Spek Reinier W A, Hoogervorst Lotje A, Brink Rob C, Schoones Jan W, van Deurzen Derek F P, van den Bekerom Michel P J
Department of Orthopaedic Surgery, Flinders University and Flinders Medical Center, Adelaide, Australia.
Department of Orthopaedic Surgery, OLVG Amsterdam, Amsterdam, the Netherlands.
Clin Shoulder Elb. 2024 Mar;27(1):88-107. doi: 10.5397/cise.2023.00493. Epub 2023 Dec 19.
The aim of this systematic review was to collect evidence on the following 10 technical aspects of glenoid baseplate fixation in reverse total shoulder arthroplasty (rTSA): screw insertion angles; screw orientation; screw quantity; screw length; screw type; baseplate tilt; baseplate position; baseplate version and rotation; baseplate design; and anatomical safe zones. Five literature libraries were searched for eligible clinical, cadaver, biomechanical, virtual planning, and finite element analysis studies. Studies including patients >16 years old in which at least one of the ten abovementioned technical aspects was assessed were suitable for analysis. We excluded studies of patients with: glenoid bone loss; bony increased offset-reversed shoulder arthroplasty; rTSA with bone grafts; and augmented baseplates. Quality assessment was performed for each included study. Sixty-two studies were included, of which 41 were experimental studies (13 cadaver, 10 virtual planning, 11 biomechanical, and 7 finite element studies) and 21 were clinical studies (12 retrospective cohorts and 9 case-control studies). Overall, the quality of included studies was moderate or high. The majority of studies agreed upon the use of a divergent screw fixation pattern, fixation with four screws (to reduce micromotions), and inferior positioning in neutral or anteversion. A general consensus was not reached on the other technical aspects. Most surgical aspects of baseplate fixation can be decided without affecting fixation strength. There is not a single strategy that provides the best outcome. Therefore, guidelines should cover multiple surgical options that can achieve adequate baseplate fixation.

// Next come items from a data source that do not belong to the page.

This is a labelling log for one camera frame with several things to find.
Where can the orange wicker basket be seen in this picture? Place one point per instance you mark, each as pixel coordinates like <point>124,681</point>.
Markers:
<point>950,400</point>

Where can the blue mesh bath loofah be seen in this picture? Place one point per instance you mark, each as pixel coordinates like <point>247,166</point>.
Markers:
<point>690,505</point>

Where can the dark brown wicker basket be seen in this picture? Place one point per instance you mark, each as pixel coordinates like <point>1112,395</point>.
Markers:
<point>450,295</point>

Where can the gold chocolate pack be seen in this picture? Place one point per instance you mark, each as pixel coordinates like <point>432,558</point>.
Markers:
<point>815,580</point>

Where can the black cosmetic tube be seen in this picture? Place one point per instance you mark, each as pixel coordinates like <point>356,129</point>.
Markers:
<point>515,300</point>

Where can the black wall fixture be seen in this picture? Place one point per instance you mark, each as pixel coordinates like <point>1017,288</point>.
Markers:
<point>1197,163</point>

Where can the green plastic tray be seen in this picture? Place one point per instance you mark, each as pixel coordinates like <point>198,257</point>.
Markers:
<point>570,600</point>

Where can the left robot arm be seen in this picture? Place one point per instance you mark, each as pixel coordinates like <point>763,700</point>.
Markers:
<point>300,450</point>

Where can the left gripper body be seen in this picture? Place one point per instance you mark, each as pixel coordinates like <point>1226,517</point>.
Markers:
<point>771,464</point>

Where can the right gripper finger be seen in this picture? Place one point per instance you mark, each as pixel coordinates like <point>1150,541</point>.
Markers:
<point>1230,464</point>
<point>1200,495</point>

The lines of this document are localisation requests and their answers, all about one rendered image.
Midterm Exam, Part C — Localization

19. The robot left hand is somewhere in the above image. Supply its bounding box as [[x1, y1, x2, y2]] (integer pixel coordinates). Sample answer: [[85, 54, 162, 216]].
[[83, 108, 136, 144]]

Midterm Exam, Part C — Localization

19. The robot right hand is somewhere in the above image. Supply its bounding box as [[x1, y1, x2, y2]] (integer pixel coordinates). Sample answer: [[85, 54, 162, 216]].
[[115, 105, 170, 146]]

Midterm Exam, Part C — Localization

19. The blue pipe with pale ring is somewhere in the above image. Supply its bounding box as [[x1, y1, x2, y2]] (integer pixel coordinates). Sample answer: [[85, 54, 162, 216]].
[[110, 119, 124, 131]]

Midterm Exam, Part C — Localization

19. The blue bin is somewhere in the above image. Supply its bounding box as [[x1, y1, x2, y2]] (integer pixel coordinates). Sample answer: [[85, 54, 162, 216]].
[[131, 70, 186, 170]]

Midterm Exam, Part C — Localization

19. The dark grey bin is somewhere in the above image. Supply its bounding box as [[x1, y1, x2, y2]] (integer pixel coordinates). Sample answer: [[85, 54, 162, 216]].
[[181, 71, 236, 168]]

本系统评价的目的是收集关于反式全肩关节置换术(rTSA)中肩胛盂基板固定的以下10个技术方面的证据:螺钉插入角度;螺钉方向;螺钉数量;螺钉长度;螺钉类型;基板倾斜度;基板位置;基板版本和旋转;基板设计;以及解剖学安全区。检索了五个文献库,以查找符合条件的临床、尸体、生物力学、虚拟规划和有限元分析研究。纳入分析的研究需包括年龄大于16岁的患者,且评估了上述十个技术方面中的至少一个方面。我们排除了以下患者的研究:肩胛盂骨丢失;骨增加偏移反式肩关节置换术;带骨移植的rTSA;以及增强型基板。对每项纳入研究进行质量评估。共纳入62项研究,其中41项为实验研究(13项尸体研究、10项虚拟规划研究、11项生物力学研究和7项有限元研究),21项为临床研究(12项回顾性队列研究和9项病例对照研究)。总体而言,纳入研究的质量为中等或高。大多数研究一致认为应采用发散螺钉固定模式、用四颗螺钉固定(以减少微动),并在中立位或前倾位进行下方定位。在其他技术方面未达成普遍共识。基板固定的大多数手术方面可以在不影响固定强度的情况下确定。没有一种单一的策略能提供最佳结果。因此,指南应涵盖多种能够实现充分基板固定的手术选择。